CVE-2026-22609: fickling: Allowlist Bypass evades input filtering
GHSA-q5qq-mvfm-j35x HIGH PoC AVAILABLE CISA: ATTENDIf you use Fickling to gate-check pickle files before loading AI models or datasets, your security control has a blind spot — attackers can craft malicious pickles using ctypes, importlib, runpy, code, or multiprocessing that pass as 'LIKELY_SAFE'. Upgrade fickling to 0.1.7 immediately and re-audit any models validated with prior versions. Until patched, do not rely on Fickling alone as the sole safety control for untrusted pickle artifacts.
What is the risk?
HIGH risk for organizations using Fickling in automated ML pipelines. The vulnerability is in a defense tool itself — a meta-security failure — meaning the exploitability is trivial (craft any ctypes-based pickle) and the impact is full arbitrary code execution on whatever host loads the pickle. EPSS is low because mass exploitation requires targeted delivery to organizations using Fickling specifically, but for AI/ML teams that have operationalized Fickling as a pre-load scanner (common in MLOps), the effective risk is critical. Not in CISA KEV, no public exploits at time of writing, but the PoC is published and trivially reproducible.

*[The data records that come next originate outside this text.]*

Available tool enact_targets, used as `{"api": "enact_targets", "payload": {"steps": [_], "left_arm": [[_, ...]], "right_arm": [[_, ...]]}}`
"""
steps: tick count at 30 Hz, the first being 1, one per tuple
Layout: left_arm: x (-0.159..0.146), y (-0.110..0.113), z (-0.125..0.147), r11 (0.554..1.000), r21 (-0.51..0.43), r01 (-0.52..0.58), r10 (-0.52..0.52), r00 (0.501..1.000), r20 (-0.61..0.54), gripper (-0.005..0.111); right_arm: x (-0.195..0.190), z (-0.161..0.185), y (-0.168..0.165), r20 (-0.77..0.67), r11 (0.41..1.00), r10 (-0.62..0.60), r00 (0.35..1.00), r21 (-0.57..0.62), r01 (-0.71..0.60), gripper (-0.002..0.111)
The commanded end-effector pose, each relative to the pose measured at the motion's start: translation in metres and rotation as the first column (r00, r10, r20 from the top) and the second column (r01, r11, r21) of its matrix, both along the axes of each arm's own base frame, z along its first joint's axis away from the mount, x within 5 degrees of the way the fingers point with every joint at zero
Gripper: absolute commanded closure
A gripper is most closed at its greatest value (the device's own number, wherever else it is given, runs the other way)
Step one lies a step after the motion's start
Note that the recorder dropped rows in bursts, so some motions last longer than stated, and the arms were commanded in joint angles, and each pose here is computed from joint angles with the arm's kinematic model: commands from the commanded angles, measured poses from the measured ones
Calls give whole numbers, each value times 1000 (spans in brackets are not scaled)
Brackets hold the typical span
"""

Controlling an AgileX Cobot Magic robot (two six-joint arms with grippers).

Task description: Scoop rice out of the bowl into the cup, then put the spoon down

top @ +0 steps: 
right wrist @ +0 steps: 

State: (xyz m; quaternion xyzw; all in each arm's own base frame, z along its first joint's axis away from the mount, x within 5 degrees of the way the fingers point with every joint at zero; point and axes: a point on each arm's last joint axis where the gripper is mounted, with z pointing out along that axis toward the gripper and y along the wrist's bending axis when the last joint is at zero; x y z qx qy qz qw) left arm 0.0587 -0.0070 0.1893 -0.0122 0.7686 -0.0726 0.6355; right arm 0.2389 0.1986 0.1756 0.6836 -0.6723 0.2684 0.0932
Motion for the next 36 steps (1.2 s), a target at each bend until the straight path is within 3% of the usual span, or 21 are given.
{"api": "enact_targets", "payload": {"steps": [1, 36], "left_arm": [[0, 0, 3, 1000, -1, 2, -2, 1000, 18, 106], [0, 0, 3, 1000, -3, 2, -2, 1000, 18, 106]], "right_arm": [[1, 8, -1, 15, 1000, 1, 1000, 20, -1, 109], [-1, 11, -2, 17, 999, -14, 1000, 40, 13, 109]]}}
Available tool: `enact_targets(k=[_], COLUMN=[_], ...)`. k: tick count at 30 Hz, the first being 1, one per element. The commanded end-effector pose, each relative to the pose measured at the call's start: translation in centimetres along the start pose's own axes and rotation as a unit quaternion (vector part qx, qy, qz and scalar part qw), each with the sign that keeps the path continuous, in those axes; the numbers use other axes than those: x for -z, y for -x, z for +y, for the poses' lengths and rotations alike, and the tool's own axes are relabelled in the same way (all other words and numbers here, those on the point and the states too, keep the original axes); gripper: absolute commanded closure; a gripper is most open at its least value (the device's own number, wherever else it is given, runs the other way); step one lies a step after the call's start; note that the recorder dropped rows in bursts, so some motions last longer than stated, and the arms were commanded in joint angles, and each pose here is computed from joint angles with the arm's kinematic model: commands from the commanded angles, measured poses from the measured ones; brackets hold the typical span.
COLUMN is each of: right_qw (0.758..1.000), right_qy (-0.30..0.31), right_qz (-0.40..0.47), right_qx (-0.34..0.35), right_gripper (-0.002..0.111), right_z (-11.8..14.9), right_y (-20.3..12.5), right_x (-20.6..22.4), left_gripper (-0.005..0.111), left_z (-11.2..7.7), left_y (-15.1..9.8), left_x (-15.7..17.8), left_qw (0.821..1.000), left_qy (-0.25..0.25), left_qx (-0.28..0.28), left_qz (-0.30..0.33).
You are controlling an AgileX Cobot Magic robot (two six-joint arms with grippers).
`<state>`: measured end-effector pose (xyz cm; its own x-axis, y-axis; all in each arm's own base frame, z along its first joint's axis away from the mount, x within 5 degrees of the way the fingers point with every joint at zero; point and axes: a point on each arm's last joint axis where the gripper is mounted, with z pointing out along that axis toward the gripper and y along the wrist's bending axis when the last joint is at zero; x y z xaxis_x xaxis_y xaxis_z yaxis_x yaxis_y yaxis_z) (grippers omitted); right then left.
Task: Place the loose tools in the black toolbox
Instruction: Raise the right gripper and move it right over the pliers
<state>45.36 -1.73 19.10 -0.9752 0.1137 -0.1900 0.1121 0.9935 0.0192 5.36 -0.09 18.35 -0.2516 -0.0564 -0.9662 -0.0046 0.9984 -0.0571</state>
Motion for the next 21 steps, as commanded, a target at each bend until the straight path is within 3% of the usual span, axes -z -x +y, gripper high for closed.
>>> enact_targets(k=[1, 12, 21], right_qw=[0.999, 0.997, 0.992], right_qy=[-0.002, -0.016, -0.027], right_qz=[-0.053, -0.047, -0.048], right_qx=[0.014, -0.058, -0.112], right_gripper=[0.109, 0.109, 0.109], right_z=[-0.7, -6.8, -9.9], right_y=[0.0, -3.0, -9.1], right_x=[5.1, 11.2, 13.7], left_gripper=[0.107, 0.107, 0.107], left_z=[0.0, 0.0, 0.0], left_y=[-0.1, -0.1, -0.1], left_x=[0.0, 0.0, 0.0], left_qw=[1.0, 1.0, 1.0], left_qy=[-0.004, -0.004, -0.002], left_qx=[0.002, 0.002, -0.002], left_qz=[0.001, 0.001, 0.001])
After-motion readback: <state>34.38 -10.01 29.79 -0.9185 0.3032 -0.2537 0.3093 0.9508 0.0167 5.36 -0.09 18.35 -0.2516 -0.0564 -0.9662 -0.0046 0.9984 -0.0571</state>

What systems are affected?
| Package | Ecosystem | Vulnerable Range | Patched |
|---|---|---|---|
| Fickling | pip | <= 0.1.6 | 0.1.7 |
Do you use Fickling? You're affected.
How severe is it?
What should I do?
6 steps-
PATCH
Upgrade fickling to 0.1.7 immediately (
pip install fickling>=0.1.7). -
AUDIT
Identify all pipelines, CI/CD jobs, and model loading workflows that call fickling or check_safety() — re-validate any models previously cleared by older versions.
-
DEFENSE-IN-DEPTH: Do not rely on Fickling alone — layer with network egress controls, sandboxed model loading (subprocess isolation, containers with no credentials), and model signing/provenance verification.
-
DETECT
Alert on any process spawned from Python pickle deserialization code; monitor for unexpected ctypes, subprocess, or socket calls from ML worker processes.
-
POLICY
For models from untrusted sources, require execution in isolated environments (e.g., gVisor, Firecracker microVMs) regardless of static analysis verdict.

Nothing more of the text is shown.